Monday July 22, 2019
What does it mean to become mindful of a practice? Take my use of language in combination with my use of cannabis. What enters my awareness, what happens to my consciousness (and is there even still an “I” to whom these properties belong), once I’ve allied myself with a plant? Does becoming mindful mean observing language use, moving recursively through the parts of sentences, sounding them out, testing their properties, aligning them into sequences that please an inner judge? Does it mean editing in accordance with a previously taken-for-granted Reason, or Substance, or Preestablished Essence? Is this latter equivalent to what the ancients used to call Logos? And where does the “I” sit in all of this? Does choice of words have an impact on Being? Is the metabolism that emerges from this impact a healthy one? Let us relinquish the question-form and see. A kind of “angel” arrives here speaking to me from the pages of a book. It claims to be a messenger—though what it wishes to share with me, it says, is not information so much as a “language of transformation” — words “capable of renewing those to whom they are addressed” (Latour, as quoted in High Weirdness, p. 156).

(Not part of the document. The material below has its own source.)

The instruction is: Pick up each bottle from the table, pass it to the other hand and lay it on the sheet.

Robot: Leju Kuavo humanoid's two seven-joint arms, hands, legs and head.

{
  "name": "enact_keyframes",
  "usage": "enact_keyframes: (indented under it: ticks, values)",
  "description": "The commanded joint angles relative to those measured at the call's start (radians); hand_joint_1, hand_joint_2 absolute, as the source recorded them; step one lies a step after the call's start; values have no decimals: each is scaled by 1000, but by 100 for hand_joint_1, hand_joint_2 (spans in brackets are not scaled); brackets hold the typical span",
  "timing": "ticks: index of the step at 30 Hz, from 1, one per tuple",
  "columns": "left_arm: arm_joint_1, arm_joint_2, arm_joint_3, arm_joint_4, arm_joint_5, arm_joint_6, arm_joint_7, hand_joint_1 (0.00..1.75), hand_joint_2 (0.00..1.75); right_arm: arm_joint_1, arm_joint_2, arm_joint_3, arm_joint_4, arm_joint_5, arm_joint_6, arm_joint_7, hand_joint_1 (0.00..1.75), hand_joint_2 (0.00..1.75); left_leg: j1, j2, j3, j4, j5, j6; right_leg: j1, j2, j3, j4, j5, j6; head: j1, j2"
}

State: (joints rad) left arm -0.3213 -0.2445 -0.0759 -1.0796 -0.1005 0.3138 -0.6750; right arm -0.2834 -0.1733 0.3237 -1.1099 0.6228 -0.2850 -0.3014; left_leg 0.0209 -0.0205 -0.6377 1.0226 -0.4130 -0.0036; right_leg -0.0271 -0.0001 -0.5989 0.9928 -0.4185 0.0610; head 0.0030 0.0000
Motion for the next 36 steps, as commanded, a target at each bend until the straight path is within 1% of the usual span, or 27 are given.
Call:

Earlier in the day, a friend posted a favorite passage of his from Frank Herbert’s Dune — a “Litany Against Fear” that seems apropos given the tightrope I walk. “I must not fear,” says the novel’s hero Paul Atreides. “Fear is the mind-killer. Fear is the little-death that brings total obliteration. I will face my fear. I will permit it to pass over me and through me. And when it has gone past I will turn the inner eye to see its path. Where the fear has gone there will be nothing. Only I will remain.” This passage seems to favor action — but some fears are warranted, I tell myself. Afterwards I catch myself humming “Knock Three Times,” a hit song released in 1970 by Tony Orlando and Dawn. The unprompted strangeness of this song, the way it rose to mind without any clear catalyst, causes me to reflect for a moment on its lyrics. Noting a correspondence, I decide against a second hit.
Sunday July 21, 2019
Sarah shows me how to put the lime in the coconut. Life is what we make of it, she reminds me, and from then on, the good times roll. I sit up, I pay attention, I build and traverse new pathways. Observe the way light falls across furniture. A new person is soon to enter the story. Let us fill our homes with loving-kindness — and don’t worry so much, I tell myself, for as Maggie Nelson observes at the start of The Argonauts, “nothing you say can fuck up the space for God.” I don’t think everything can be thought, and most of what I consider important can’t be put into words. The latter have effect, to be sure, but they’re spoken by Being, not by some small willing part of it. I’m not even sure of the authority of Nelson’s pronouncement. But I prefer to read generously, trusting what she calls “the inexpressible…contained — inexpressibly! — in the expressed.”